**Work instruction**: Find the string "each" in the data, then copy every line where it is found.

**Supplied material**:
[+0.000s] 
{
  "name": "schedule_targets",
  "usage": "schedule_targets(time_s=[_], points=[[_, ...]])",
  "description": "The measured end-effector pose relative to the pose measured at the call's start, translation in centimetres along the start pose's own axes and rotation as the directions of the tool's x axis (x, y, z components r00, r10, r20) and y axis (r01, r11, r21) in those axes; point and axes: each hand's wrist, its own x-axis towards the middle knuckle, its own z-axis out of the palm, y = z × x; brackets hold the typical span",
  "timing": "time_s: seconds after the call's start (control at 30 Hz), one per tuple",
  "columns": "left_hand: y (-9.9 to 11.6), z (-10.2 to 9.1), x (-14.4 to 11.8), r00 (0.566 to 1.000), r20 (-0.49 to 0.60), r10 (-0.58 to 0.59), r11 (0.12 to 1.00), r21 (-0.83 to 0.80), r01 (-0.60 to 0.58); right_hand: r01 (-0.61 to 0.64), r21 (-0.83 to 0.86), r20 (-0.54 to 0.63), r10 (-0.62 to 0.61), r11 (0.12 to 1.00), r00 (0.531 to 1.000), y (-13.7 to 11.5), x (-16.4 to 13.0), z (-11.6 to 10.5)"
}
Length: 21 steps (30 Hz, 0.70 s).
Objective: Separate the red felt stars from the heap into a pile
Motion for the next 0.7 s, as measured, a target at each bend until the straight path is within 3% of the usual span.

**Worked solution**:
  "description": "The measured end-effector pose relative to the pose measured at the call's start, translation in centimetres along the start pose's own axes and rotation as the directions of the tool's x axis (x, y, z components r00, r10, r20) and y axis (r01, r11, r21) in those axes; point and axes: each hand's wrist, its own x-axis towards the middle knuckle, its own z-axis out of the palm, y = z × x; brackets hold the typical span",
Motion for the next 0.7 s, as measured, a target at each bend until the straight path is within 3% of the usual span.

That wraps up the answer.